» Task directions: Wherever the string "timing" appears in a line of the listing below, report that line.

» Available data:
********

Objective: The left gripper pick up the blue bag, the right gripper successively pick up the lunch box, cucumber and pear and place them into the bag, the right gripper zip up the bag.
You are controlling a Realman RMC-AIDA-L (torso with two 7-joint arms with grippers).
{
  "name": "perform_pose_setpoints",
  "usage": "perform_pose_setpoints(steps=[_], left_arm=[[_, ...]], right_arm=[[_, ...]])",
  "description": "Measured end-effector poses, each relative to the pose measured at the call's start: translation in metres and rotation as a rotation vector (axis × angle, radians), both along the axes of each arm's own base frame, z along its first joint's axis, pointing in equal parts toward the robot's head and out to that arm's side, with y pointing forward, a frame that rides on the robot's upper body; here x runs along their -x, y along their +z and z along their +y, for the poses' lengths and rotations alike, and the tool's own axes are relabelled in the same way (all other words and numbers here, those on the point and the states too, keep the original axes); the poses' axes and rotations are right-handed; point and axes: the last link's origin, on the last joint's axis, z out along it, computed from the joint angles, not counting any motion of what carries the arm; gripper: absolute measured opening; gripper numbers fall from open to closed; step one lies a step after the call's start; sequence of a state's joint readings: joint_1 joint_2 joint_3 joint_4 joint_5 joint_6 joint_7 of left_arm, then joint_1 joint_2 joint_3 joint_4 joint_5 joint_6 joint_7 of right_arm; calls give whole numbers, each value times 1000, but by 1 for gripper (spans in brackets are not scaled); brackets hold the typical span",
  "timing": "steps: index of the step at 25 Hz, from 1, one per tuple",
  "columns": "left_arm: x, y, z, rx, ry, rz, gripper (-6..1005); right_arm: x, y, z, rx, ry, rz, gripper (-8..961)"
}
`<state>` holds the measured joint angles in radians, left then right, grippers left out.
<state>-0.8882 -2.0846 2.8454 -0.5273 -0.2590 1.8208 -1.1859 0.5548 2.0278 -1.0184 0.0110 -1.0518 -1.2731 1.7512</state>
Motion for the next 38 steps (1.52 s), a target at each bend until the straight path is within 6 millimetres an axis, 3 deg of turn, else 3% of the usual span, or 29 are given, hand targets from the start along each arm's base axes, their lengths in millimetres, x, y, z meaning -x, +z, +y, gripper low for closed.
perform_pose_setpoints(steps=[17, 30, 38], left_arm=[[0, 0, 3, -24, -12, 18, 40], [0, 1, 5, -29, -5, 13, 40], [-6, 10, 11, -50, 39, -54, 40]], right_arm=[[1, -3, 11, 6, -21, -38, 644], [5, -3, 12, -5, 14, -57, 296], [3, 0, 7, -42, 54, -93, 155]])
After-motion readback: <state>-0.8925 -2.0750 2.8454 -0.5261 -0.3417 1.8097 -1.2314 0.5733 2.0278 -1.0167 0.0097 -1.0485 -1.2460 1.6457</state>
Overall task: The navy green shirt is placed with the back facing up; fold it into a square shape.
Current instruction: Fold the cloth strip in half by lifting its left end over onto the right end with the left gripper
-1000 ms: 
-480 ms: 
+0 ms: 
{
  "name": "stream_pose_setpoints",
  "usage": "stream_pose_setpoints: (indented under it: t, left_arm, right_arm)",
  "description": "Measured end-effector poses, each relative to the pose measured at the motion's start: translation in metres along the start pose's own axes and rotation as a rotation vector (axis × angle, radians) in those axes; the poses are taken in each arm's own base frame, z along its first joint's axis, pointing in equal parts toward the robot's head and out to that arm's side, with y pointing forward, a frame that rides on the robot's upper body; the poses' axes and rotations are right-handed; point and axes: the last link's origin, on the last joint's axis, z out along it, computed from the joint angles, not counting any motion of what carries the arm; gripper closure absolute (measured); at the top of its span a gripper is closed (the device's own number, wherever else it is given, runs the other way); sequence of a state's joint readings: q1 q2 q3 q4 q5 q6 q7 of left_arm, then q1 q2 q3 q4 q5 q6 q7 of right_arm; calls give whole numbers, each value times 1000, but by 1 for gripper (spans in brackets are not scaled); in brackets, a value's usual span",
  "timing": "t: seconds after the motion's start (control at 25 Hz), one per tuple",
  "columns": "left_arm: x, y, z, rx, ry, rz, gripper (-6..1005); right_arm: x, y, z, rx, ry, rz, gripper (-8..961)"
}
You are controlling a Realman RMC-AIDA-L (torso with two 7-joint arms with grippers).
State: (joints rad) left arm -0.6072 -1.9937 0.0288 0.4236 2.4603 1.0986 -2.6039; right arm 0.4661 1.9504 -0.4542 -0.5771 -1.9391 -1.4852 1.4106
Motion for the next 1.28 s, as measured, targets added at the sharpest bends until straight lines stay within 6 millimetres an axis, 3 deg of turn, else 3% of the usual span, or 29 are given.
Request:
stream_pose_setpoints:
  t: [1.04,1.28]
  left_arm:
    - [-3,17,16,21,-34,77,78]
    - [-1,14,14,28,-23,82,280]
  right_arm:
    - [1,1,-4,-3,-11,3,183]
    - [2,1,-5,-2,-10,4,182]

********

» The answer:
  "timing": "steps: index of the step at 25 Hz, from 1, one per tuple",
  "timing": "t: seconds after the motion's start (control at 25 Hz), one per tuple",

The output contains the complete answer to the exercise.